PROBLEM STATEMENT: Your task is to give the data again, exactly, with every line intact.

--- DATA SHOWN Enclosed Below ---

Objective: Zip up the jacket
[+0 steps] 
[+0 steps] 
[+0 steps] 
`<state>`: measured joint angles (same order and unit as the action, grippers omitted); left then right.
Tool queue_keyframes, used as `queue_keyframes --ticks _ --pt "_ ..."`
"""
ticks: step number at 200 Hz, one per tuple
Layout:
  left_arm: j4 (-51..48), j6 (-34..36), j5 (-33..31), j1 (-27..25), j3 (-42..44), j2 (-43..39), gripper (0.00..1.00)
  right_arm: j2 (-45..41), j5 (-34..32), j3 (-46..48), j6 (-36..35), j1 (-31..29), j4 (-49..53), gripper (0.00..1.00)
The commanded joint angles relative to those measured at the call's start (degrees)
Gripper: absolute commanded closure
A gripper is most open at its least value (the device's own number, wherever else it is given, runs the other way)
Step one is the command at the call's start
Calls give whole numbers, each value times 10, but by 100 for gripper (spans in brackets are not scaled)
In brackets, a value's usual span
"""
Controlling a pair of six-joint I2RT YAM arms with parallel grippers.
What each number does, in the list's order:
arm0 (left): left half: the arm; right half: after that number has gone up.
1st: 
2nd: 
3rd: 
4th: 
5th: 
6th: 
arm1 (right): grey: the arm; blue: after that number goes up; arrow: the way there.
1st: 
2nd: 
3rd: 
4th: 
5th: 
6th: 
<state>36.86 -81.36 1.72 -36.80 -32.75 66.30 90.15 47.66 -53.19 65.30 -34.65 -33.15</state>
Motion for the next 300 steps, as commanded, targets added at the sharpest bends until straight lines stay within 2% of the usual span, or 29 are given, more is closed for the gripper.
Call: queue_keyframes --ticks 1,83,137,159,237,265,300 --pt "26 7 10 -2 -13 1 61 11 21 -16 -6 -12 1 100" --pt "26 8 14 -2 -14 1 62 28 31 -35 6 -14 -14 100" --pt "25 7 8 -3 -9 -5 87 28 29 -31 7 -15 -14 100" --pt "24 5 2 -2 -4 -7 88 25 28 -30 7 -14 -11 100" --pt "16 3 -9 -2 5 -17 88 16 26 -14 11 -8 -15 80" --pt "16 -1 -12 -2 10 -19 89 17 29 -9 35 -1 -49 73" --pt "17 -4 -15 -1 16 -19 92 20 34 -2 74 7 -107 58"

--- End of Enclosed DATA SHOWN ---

SOLUTION TO THE EXERCISE:
Objective: Zip up the jacket
[+0 steps] 
[+0 steps] 
[+0 steps] 
`<state>`: measured joint angles (same order and unit as the action, grippers omitted); left then right.
Tool queue_keyframes, used as `queue_keyframes --ticks _ --pt "_ ..."`
"""
ticks: step number at 200 Hz, one per tuple
Layout:
  left_arm: j4 (-51..48), j6 (-34..36), j5 (-33..31), j1 (-27..25), j3 (-42..44), j2 (-43..39), gripper (0.00..1.00)
  right_arm: j2 (-45..41), j5 (-34..32), j3 (-46..48), j6 (-36..35), j1 (-31..29), j4 (-49..53), gripper (0.00..1.00)
The commanded joint angles relative to those measured at the call's start (degrees)
Gripper: absolute commanded closure
A gripper is most open at its least value (the device's own number, wherever else it is given, runs the other way)
Step one is the command at the call's start
Calls give whole numbers, each value times 10, but by 100 for gripper (spans in brackets are not scaled)
In brackets, a value's usual span
"""
Controlling a pair of six-joint I2RT YAM arms with parallel grippers.
What each number does, in the list's order:
arm0 (left): left half: the arm; right half: after that number has gone up.
1st: 
2nd: 
3rd: 
4th: 
5th: 
6th: 
arm1 (right): grey: the arm; blue: after that number goes up; arrow: the way there.
1st: 
2nd: 
3rd: 
4th: 
5th: 
6th: 
<state>36.86 -81.36 1.72 -36.80 -32.75 66.30 90.15 47.66 -53.19 65.30 -34.65 -33.15</state>
Motion for the next 300 steps, as commanded, targets added at the sharpest bends until straight lines stay within 2% of the usual span, or 29 are given, more is closed for the gripper.
Call: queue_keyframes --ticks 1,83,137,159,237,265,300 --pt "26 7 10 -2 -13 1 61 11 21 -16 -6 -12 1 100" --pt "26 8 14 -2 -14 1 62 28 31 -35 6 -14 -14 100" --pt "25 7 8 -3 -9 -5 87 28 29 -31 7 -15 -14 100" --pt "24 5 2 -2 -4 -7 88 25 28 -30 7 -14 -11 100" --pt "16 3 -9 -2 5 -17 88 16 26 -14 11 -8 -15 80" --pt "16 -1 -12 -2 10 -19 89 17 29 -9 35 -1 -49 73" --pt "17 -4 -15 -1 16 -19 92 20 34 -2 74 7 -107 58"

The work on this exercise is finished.